Prof Dr apt Siswandono, dalam kesempatan itu secara tegas mengatakan, bila belajar dari kasus di India, dimana ditemukan banyak efek samping, maka ia menganjurkan agar tidak perlu menggunakan ivermectin sebagai obat Covid-19. Apalagi mengacu dengan dosis yang dibutuhkan ternyata sangat tinggi, tentu memungkinkan terjadinya toksisitas yang juga tinggi.
‘’Semula digunakan untuk obat cacing dengan efek local, sehingga memang obat didesain agar tidak diserap oleh tubuh, sementara sekarang akan digunakan sebagai anti virus dengan efek sistemik dengan syarat obat harus dapat diserap oleh tubuh dengan baik, jadi tidak mungkin bisa digunakan untuk anti virus,’’ tegasnya.
Apt Lusy Noviani, Wakil Sekjen PP IAI yang juga praktisi di rumah sakit menyebutkan, sejauh ini di rumah sakit tempat ia bepraktek tidak ada seorang dokter pun yang menggunakan ivermectin. Baik dari Komite Farmasi Terapi maupun Komite Medis.
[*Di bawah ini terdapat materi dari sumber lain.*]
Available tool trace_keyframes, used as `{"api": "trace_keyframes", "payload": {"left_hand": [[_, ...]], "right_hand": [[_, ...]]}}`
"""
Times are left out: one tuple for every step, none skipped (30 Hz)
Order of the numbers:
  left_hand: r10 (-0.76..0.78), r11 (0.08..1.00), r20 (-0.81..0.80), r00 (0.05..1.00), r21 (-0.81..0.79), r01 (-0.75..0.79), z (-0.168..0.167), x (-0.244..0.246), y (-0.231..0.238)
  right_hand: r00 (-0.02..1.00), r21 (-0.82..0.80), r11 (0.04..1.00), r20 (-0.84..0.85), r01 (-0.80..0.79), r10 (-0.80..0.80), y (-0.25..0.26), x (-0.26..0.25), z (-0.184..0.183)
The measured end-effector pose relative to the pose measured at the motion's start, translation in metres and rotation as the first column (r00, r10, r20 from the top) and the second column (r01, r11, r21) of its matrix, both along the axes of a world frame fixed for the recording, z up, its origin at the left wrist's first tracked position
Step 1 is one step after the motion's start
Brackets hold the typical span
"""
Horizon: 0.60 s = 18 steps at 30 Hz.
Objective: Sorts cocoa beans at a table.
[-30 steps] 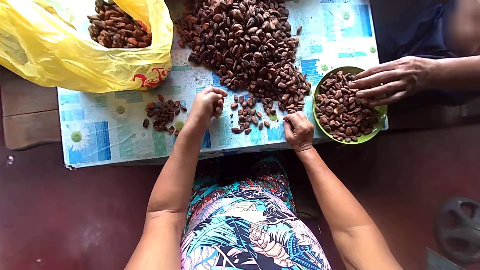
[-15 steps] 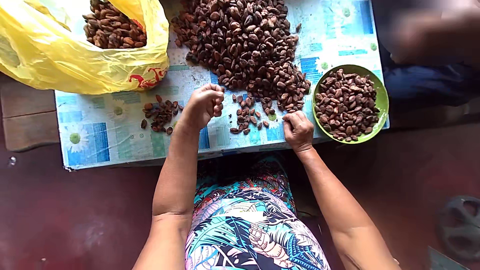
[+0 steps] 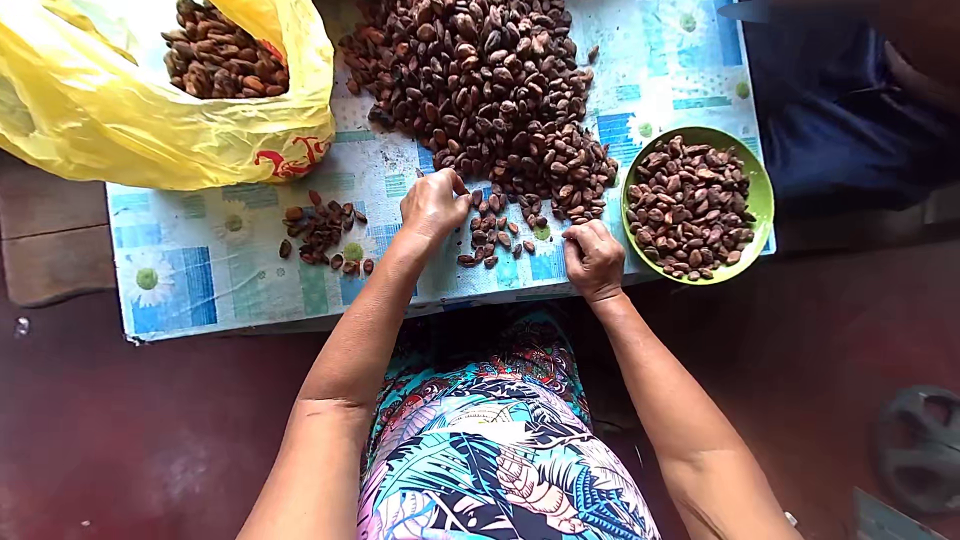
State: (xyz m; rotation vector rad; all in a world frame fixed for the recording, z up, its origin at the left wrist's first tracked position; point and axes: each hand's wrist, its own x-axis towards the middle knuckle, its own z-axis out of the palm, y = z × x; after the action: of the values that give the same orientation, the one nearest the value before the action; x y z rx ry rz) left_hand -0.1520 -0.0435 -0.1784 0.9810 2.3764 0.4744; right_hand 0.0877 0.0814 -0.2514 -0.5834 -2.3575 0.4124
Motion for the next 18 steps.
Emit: {"api": "trace_keyframes", "payload": {"left_hand": [[-0.019,1.0,0.011,1.0,-0.015,0.019,0.001,0.0,0.002],[-0.032,0.999,0.035,0.999,-0.008,0.032,0.002,-0.001,0.003],[-0.032,0.999,0.077,0.997,0.037,0.03,0.001,-0.005,0.002],[-0.008,0.993,0.15,0.989,0.118,-0.01,-0.001,-0.01,-0.002],[0.034,0.968,0.271,0.962,0.23,-0.099,-0.001,-0.013,-0.008],[0.064,0.902,0.475,0.877,0.349,-0.254,-0.002,-0.014,-0.015],[0.025,0.816,0.724,0.689,0.384,-0.433,-0.001,-0.015,-0.022],[-0.058,0.748,0.874,0.483,0.358,-0.559,0.0,-0.017,-0.03],[-0.122,0.709,0.93,0.348,0.327,-0.625,0.001,-0.02,-0.037],[-0.155,0.691,0.943,0.294,0.316,-0.651,0.001,-0.021,-0.042],[-0.164,0.686,0.94,0.298,0.326,-0.651,0.001,-0.021,-0.045],[-0.147,0.691,0.929,0.341,0.343,-0.637,0.002,-0.019,-0.046],[-0.108,0.714,0.902,0.418,0.363,-0.599,0.003,-0.014,-0.046],[-0.059,0.745,0.854,0.517,0.382,-0.547,0.005,-0.007,-0.044],[-0.022,0.775,0.767,0.641,0.418,-0.474,0.005,0.001,-0.043],[-0.013,0.818,0.618,0.786,0.458,-0.348,0.003,0.01,-0.043],[-0.035,0.867,0.424,0.905,0.464,-0.184,-0.002,0.017,-0.044],[-0.077,0.906,0.247,0.966,0.422,-0.036,-0.008,0.022,-0.044]], "right_hand": [[1.0,0.0,1.0,-0.001,-0.001,0.001,0.0,0.0,0.0],[1.0,0.002,1.0,-0.002,0.0,0.0,0.0,0.0,0.0],[1.0,0.006,1.0,-0.005,0.001,-0.001,0.0,0.0,0.0],[1.0,0.008,1.0,-0.006,0.001,-0.001,0.0,0.0,0.0],[1.0,0.008,1.0,-0.007,0.001,-0.001,0.0,0.0,-0.001],[1.0,0.009,1.0,-0.008,0.002,-0.002,0.0,0.0,-0.001],[1.0,0.008,1.0,-0.007,0.003,-0.003,0.0,0.0,-0.002],[1.0,0.005,1.0,-0.005,0.003,-0.003,0.0,0.001,-0.002],[1.0,0.004,1.0,-0.004,0.003,-0.003,-0.001,0.001,-0.002],[1.0,0.004,1.0,0.0,0.004,-0.004,-0.001,0.0,-0.002],[1.0,0.003,1.0,0.003,0.005,-0.005,-0.001,0.001,-0.001],[1.0,0.002,1.0,0.006,0.006,-0.006,-0.001,0.001,-0.001],[1.0,0.0,1.0,0.009,0.007,-0.007,-0.001,0.001,-0.001],[1.0,-0.001,1.0,0.008,0.007,-0.007,-0.001,0.001,-0.001],[1.0,0.001,1.0,0.005,0.005,-0.005,-0.001,0.001,-0.001],[1.0,0.004,1.0,0.003,0.003,-0.003,-0.001,0.001,-0.001],[1.0,0.01,1.0,-0.001,0.002,-0.002,0.0,0.0,-0.001],[1.0,0.015,1.0,-0.001,0.003,-0.003,0.0,0.0,-0.001]]}}
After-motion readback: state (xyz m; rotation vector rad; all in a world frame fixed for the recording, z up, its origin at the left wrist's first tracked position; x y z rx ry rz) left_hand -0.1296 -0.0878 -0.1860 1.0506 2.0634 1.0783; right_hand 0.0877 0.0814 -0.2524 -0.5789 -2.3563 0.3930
‘’Ia menyayang sikap masyarakat yang bereaksi begitu luar biasa, hanya dengan mendengarkan informasi yang setengah-setengah. Kami dari rumah sakit, dengan pertimbangan medis, evidence base dan pertimbangan resiko maupun benefit memutuskan untuk menunggu penggunaan ivermectin hingga hasil uji klinis diperoleh,’’ paparnya.